Primeiro-ministro Mark Carney negou a intenção de assinar um pacto de livre comércio com Pequim diante das ameaças de Trump e cita "correção de tarifas setoriais".

O primeiro-ministro do Canadá, Mark Carney, afirmou aos repórteres no domingo (26) que seu país não tem intenção de buscar um acordo de livre comércio com a China.

Carney explicou que o recente acordo com a China, que reduziu a tarifa de 100% para 6,1% sobre veículos elétricos (VEs) chineses, foi apenas uma "correção sobre questões setoriais". Em troca, a China baixou suas tarifas sobre produtos canadenses como óleo de canola e carne suína. O acordo inclui um limite anual inicial de 49 mil VEs importados.
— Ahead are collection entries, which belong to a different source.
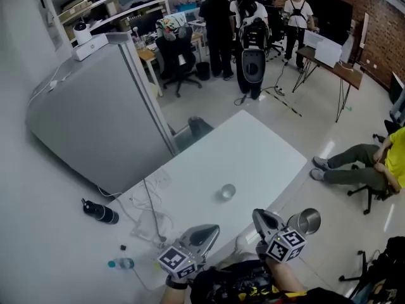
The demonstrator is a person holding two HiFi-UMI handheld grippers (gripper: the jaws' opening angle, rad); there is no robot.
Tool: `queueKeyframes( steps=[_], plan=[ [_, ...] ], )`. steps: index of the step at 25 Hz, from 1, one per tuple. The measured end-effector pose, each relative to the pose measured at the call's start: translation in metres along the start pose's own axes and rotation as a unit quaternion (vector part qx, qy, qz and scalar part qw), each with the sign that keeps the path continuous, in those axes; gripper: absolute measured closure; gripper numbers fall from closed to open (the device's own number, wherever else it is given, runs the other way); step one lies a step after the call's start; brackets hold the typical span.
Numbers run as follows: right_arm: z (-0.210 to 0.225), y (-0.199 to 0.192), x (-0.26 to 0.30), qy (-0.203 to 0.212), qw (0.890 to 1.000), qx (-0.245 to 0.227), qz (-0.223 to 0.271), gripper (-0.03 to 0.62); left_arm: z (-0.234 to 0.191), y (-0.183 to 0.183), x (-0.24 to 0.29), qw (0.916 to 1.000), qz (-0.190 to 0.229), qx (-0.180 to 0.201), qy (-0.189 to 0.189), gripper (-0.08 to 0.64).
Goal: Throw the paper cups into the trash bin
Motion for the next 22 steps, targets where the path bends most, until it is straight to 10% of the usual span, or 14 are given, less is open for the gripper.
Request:
queueKeyframes(
  steps=[16,22],
  plan=[
    [0.1,0.045,0.073,0.061,0.998,-0.019,-0.007,0.589,-0.057,0.033,0.143,0.9986,-0.023,0.01,0.048,0.56],
    [0.09,0.064,0.094,0.126,0.989,-0.077,0.002,0.588,-0.088,0.035,0.124,0.9921,0.001,-0.061,0.109,0.56]
  ],
)
Point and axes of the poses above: the fingertips, and each gripper's own axes: x forward along the fingers, z to its right, y out of its top, the point moved 3 cm from there along -x, backward along the fingers, and after that the axes turned 12 degrees about -x, right-handed, at the moved point
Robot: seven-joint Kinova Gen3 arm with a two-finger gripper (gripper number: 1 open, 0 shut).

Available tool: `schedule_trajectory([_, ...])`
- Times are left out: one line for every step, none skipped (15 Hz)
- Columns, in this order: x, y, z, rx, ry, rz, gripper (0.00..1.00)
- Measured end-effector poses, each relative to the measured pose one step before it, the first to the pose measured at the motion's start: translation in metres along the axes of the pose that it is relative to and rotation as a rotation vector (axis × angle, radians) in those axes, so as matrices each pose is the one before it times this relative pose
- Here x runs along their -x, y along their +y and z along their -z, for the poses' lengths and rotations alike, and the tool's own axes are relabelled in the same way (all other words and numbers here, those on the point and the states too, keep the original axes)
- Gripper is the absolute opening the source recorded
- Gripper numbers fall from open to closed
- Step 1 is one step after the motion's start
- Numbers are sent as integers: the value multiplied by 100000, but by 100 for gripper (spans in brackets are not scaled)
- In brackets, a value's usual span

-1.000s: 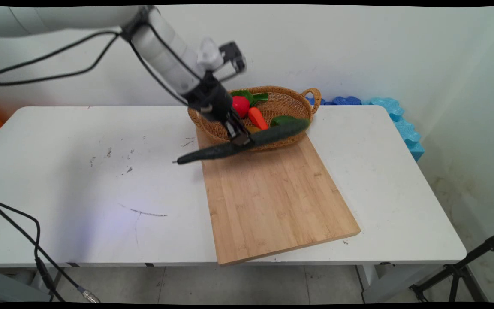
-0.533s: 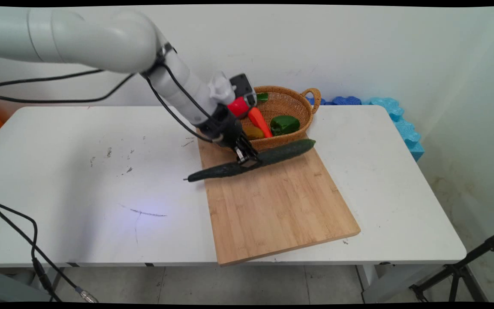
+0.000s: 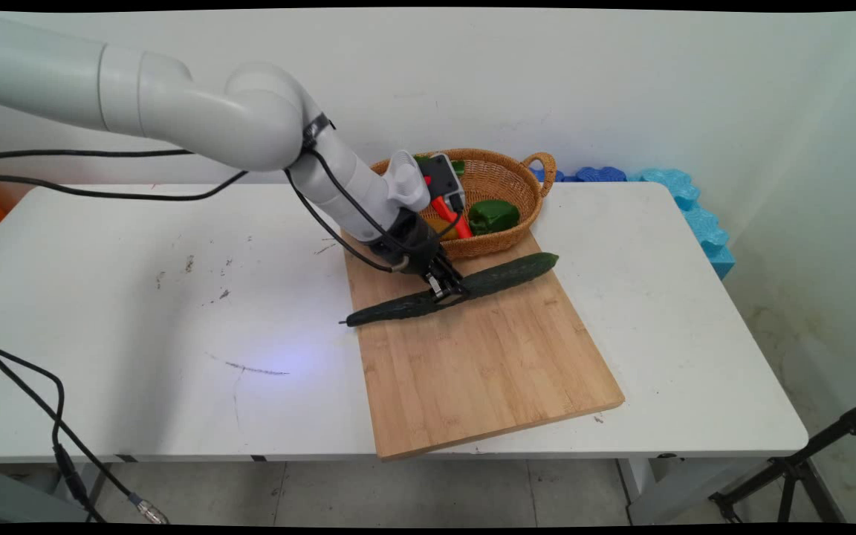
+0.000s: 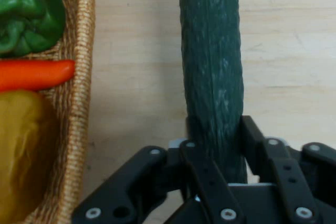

"Não temos a intenção de fazer isso com a China ou qualquer outra economia que não seja de mercado", afirmou Carney. 

Carney fez a declaração ao responder a uma pergunta sobre a ameaça de tarifa de 100% sobre produtos canadenses que o presidente norte-americano, Donald Trump, lançou diante da aproximação do Canadá com o gigante asiático.